- **Exercise**
Your answer must be an exact repetition of every record.

=-=-=

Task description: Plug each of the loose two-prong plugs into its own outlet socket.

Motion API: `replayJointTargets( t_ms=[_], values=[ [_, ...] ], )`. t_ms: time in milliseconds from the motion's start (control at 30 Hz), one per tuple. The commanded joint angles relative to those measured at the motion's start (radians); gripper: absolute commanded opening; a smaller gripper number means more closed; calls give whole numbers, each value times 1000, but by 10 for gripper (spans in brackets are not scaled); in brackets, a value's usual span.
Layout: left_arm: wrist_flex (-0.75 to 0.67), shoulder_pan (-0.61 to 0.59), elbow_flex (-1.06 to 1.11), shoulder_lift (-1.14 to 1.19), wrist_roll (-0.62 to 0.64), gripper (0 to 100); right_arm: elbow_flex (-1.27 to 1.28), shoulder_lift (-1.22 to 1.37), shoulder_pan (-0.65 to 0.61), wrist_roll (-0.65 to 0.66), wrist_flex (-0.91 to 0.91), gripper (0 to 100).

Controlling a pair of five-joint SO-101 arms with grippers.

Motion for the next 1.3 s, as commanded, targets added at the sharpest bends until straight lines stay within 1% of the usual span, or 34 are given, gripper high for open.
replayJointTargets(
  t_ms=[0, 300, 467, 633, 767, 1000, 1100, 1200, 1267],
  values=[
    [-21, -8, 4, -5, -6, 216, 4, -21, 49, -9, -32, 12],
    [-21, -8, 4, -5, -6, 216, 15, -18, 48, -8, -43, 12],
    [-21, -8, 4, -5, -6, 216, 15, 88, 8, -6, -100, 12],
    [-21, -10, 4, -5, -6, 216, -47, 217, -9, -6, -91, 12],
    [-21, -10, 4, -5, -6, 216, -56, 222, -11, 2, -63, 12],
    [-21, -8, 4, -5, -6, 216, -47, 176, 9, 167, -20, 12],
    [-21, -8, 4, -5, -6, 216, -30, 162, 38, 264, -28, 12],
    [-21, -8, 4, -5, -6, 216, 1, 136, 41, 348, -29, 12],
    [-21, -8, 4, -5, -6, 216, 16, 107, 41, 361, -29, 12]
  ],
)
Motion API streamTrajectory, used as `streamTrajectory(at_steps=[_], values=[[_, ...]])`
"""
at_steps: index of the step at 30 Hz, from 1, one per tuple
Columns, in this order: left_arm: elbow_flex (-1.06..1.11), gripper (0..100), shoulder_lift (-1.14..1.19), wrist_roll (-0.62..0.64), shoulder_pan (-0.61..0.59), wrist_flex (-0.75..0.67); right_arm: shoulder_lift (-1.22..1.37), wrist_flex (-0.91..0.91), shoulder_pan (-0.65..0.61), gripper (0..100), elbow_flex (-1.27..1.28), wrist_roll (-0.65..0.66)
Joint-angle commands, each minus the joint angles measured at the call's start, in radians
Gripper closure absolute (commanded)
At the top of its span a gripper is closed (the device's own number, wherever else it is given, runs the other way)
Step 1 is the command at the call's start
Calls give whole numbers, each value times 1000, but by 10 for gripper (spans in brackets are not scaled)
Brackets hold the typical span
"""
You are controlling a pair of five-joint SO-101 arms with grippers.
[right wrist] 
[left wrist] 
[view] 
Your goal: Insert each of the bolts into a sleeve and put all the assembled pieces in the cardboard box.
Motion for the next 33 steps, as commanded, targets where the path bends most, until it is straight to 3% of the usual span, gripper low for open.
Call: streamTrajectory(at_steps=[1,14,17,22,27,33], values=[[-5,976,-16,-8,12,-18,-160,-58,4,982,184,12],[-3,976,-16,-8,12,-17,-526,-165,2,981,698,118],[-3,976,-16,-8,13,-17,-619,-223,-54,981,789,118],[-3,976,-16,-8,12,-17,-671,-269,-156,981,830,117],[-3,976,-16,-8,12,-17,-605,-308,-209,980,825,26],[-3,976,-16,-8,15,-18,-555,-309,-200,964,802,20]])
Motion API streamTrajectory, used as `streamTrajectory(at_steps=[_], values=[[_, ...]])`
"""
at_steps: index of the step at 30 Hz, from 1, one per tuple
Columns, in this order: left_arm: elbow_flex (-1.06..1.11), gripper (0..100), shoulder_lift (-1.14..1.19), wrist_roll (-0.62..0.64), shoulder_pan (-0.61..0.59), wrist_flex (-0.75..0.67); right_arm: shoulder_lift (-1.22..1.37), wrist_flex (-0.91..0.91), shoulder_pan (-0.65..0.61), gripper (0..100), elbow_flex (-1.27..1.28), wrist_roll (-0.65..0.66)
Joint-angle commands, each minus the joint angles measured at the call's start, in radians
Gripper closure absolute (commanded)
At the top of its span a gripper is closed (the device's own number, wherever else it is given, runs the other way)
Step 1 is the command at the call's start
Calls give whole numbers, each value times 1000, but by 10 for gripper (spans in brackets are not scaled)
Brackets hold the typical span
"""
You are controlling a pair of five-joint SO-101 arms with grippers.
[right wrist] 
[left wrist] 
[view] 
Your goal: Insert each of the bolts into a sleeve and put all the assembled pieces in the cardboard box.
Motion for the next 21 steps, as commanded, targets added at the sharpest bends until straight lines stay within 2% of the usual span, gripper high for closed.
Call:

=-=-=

- **Response to this task**
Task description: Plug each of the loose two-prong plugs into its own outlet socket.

Motion API: `replayJointTargets( t_ms=[_], values=[ [_, ...] ], )`. t_ms: time in milliseconds from the motion's start (control at 30 Hz), one per tuple. The commanded joint angles relative to those measured at the motion's start (radians); gripper: absolute commanded opening; a smaller gripper number means more closed; calls give whole numbers, each value times 1000, but by 10 for gripper (spans in brackets are not scaled); in brackets, a value's usual span.
Layout: left_arm: wrist_flex (-0.75 to 0.67), shoulder_pan (-0.61 to 0.59), elbow_flex (-1.06 to 1.11), shoulder_lift (-1.14 to 1.19), wrist_roll (-0.62 to 0.64), gripper (0 to 100); right_arm: elbow_flex (-1.27 to 1.28), shoulder_lift (-1.22 to 1.37), shoulder_pan (-0.65 to 0.61), wrist_roll (-0.65 to 0.66), wrist_flex (-0.91 to 0.91), gripper (0 to 100).

Controlling a pair of five-joint SO-101 arms with grippers.

Motion for the next 1.3 s, as commanded, targets added at the sharpest bends until straight lines stay within 1% of the usual span, or 34 are given, gripper high for open.
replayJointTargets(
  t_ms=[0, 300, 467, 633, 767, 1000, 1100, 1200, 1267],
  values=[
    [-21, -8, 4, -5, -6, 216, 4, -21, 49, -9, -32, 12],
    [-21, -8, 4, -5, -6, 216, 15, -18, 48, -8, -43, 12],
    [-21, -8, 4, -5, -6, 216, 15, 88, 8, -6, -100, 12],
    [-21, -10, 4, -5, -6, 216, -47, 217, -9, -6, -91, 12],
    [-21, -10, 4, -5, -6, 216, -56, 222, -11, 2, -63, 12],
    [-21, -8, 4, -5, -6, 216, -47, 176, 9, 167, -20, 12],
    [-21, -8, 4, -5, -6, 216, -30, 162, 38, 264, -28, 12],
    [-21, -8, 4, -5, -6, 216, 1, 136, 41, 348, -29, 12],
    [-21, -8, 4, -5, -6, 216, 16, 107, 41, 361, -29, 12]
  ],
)
Motion API streamTrajectory, used as `streamTrajectory(at_steps=[_], values=[[_, ...]])`
"""
at_steps: index of the step at 30 Hz, from 1, one per tuple
Columns, in this order: left_arm: elbow_flex (-1.06..1.11), gripper (0..100), shoulder_lift (-1.14..1.19), wrist_roll (-0.62..0.64), shoulder_pan (-0.61..0.59), wrist_flex (-0.75..0.67); right_arm: shoulder_lift (-1.22..1.37), wrist_flex (-0.91..0.91), shoulder_pan (-0.65..0.61), gripper (0..100), elbow_flex (-1.27..1.28), wrist_roll (-0.65..0.66)
Joint-angle commands, each minus the joint angles measured at the call's start, in radians
Gripper closure absolute (commanded)
At the top of its span a gripper is closed (the device's own number, wherever else it is given, runs the other way)
Step 1 is the command at the call's start
Calls give whole numbers, each value times 1000, but by 10 for gripper (spans in brackets are not scaled)
Brackets hold the typical span
"""
You are controlling a pair of five-joint SO-101 arms with grippers.
[right wrist] 
[left wrist] 
[view] 
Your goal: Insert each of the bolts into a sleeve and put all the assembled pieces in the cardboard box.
Motion for the next 33 steps, as commanded, targets where the path bends most, until it is straight to 3% of the usual span, gripper low for open.
Call: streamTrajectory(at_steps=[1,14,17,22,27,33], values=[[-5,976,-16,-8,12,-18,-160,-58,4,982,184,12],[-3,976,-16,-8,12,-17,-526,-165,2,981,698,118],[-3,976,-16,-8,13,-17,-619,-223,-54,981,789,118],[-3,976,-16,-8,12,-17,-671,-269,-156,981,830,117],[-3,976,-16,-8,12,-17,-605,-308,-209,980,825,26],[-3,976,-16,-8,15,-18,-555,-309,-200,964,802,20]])
Motion API streamTrajectory, used as `streamTrajectory(at_steps=[_], values=[[_, ...]])`
"""
at_steps: index of the step at 30 Hz, from 1, one per tuple
Columns, in this order: left_arm: elbow_flex (-1.06..1.11), gripper (0..100), shoulder_lift (-1.14..1.19), wrist_roll (-0.62..0.64), shoulder_pan (-0.61..0.59), wrist_flex (-0.75..0.67); right_arm: shoulder_lift (-1.22..1.37), wrist_flex (-0.91..0.91), shoulder_pan (-0.65..0.61), gripper (0..100), elbow_flex (-1.27..1.28), wrist_roll (-0.65..0.66)
Joint-angle commands, each minus the joint angles measured at the call's start, in radians
Gripper closure absolute (commanded)
At the top of its span a gripper is closed (the device's own number, wherever else it is given, runs the other way)
Step 1 is the command at the call's start
Calls give whole numbers, each value times 1000, but by 10 for gripper (spans in brackets are not scaled)
Brackets hold the typical span
"""
You are controlling a pair of five-joint SO-101 arms with grippers.
[right wrist] 
[left wrist] 
[view] 
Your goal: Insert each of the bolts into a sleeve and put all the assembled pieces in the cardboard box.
Motion for the next 21 steps, as commanded, targets added at the sharpest bends until straight lines stay within 2% of the usual span, gripper high for closed.
Call:

Nothing else is needed for this exercise.